Entries supplied:
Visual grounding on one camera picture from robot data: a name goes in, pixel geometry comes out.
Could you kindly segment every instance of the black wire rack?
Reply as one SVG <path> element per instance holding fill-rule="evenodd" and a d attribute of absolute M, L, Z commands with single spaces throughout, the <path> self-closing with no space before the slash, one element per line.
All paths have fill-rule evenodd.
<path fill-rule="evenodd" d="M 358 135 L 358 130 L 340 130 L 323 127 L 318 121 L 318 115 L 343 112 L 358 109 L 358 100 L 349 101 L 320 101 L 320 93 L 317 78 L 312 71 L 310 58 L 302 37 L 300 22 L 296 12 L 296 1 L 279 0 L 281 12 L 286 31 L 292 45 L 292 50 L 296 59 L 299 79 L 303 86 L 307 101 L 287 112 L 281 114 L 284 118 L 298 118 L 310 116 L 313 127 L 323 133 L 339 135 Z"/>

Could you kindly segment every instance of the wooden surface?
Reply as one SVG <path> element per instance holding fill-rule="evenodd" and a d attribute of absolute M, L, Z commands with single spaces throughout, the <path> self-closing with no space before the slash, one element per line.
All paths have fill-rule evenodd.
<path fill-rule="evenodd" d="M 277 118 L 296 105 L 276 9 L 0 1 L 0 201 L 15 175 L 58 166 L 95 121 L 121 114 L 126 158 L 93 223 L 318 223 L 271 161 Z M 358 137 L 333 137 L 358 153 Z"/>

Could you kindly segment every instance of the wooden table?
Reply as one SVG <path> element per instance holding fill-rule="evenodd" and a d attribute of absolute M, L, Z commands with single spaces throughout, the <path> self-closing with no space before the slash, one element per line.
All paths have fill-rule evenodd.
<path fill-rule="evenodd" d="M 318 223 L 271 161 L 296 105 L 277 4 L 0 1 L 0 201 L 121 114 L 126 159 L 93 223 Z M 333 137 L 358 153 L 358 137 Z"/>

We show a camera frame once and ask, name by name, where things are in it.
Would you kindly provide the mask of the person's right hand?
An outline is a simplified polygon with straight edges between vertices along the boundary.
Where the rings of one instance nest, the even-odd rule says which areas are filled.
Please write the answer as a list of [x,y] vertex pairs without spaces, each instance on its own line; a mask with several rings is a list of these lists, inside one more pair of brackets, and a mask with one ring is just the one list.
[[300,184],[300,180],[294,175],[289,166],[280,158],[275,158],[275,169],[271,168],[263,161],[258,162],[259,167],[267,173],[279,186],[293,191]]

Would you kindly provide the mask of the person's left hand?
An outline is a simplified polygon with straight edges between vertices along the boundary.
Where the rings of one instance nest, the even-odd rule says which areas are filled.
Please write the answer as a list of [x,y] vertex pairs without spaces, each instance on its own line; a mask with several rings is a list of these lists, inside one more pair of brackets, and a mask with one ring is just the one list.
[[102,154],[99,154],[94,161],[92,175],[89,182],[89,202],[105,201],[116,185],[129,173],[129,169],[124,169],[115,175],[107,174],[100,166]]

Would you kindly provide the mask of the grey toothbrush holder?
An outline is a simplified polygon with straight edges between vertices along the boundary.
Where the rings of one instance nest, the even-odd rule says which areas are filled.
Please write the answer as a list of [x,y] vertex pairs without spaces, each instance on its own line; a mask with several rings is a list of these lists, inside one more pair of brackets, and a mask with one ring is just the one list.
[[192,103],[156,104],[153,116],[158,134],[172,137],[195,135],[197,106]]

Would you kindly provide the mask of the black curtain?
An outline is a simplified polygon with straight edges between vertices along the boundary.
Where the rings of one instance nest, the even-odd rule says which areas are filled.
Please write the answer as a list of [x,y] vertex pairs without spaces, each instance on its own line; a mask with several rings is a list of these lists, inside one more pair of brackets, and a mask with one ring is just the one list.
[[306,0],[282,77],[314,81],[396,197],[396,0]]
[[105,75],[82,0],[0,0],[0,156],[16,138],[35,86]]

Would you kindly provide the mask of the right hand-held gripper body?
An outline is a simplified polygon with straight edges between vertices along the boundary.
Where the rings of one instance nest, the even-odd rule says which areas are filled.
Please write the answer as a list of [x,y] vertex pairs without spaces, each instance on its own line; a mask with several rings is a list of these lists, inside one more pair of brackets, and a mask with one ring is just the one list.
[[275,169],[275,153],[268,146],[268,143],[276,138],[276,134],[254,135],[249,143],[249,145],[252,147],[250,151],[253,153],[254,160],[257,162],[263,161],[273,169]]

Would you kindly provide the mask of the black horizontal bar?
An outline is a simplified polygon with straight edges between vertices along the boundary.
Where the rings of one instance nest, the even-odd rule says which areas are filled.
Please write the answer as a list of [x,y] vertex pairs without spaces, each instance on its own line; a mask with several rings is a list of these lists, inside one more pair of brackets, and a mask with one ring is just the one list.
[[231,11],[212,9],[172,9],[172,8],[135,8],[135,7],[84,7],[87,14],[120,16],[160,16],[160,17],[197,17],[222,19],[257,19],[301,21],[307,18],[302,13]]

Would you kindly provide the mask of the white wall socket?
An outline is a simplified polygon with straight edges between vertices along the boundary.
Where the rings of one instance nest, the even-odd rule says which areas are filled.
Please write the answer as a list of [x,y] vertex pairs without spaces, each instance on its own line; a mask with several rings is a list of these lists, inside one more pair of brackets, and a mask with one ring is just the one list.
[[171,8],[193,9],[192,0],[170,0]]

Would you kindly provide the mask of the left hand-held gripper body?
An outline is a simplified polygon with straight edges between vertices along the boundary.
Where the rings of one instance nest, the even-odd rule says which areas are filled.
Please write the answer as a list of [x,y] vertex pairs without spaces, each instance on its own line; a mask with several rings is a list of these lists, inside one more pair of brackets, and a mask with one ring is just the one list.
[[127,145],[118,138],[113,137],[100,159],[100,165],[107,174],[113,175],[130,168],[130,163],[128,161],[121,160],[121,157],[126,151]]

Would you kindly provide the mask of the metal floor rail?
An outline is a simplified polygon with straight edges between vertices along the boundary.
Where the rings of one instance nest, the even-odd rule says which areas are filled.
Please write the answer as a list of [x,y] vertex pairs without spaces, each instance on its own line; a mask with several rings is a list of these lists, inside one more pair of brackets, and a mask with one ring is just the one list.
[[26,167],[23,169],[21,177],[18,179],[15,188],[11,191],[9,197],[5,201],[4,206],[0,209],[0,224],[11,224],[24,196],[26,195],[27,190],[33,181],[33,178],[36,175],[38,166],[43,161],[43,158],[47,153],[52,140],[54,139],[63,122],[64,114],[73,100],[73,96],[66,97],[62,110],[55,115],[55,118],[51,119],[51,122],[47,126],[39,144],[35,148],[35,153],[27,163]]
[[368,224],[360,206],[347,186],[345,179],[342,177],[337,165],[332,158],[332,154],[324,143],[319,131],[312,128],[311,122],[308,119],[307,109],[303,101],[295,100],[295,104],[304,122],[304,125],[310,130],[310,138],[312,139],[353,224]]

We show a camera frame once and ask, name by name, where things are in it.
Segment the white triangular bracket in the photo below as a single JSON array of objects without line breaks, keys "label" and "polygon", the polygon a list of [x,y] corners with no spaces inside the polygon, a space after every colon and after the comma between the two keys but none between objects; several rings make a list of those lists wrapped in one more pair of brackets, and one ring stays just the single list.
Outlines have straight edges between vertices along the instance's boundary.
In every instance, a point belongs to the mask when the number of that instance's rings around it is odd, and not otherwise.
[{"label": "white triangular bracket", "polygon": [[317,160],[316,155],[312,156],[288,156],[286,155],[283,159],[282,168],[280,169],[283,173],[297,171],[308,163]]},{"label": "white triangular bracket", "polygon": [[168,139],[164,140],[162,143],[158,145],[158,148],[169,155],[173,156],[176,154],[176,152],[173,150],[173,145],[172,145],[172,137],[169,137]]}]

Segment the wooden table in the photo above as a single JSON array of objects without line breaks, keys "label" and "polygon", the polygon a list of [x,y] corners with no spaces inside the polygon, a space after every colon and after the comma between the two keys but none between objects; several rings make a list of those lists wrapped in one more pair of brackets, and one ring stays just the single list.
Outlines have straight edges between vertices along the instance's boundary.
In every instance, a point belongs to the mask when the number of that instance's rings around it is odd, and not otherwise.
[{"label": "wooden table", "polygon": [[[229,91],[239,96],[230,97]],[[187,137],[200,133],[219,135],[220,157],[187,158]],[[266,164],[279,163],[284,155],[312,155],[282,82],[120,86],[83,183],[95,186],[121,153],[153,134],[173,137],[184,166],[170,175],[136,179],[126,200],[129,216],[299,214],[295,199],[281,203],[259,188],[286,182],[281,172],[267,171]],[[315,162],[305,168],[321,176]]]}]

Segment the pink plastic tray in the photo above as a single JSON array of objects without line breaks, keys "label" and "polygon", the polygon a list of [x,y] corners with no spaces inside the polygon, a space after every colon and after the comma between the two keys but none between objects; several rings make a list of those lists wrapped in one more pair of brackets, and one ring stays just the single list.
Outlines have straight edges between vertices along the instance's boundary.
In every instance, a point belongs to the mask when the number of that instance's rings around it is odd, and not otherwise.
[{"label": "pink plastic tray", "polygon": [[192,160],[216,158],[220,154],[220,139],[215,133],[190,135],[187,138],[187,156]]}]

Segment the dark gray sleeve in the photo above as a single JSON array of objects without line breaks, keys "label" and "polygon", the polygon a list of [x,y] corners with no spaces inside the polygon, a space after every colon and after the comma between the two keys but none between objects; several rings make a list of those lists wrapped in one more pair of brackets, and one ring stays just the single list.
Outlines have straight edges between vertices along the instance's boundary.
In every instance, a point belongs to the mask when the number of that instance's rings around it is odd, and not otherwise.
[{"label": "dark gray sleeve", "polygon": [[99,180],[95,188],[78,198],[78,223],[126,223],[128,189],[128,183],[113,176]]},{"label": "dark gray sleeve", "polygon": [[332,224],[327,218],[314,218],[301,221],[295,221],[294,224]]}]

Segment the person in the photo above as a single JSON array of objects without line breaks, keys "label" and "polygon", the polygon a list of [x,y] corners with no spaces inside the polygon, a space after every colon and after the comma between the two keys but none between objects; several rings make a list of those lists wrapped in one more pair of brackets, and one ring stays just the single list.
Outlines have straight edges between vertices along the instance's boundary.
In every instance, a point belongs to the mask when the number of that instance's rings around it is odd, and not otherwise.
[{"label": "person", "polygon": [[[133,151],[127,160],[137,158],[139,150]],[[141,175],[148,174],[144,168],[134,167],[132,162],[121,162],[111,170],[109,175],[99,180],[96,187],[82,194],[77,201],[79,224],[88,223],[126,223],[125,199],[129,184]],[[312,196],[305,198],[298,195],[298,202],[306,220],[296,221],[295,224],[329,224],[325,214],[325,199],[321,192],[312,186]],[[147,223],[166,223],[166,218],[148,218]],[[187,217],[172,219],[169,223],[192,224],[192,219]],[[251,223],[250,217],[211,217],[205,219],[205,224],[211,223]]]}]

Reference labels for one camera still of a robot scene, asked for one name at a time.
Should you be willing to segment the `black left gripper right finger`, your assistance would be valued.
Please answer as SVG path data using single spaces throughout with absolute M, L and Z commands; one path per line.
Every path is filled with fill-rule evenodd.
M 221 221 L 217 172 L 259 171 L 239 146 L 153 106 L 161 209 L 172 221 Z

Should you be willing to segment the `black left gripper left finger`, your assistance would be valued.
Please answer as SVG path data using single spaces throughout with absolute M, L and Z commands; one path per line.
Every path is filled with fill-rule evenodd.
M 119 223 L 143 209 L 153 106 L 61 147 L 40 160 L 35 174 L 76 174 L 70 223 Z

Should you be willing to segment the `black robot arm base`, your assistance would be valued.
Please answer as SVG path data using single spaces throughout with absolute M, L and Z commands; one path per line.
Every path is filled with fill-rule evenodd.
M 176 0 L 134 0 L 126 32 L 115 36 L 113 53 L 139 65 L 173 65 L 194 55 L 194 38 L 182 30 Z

Required action: Copy each line of the listing above that includes the word "body".

Task solution:
Would you kindly provide the mask of the right hand-held gripper body?
Would you kindly provide the mask of the left hand-held gripper body?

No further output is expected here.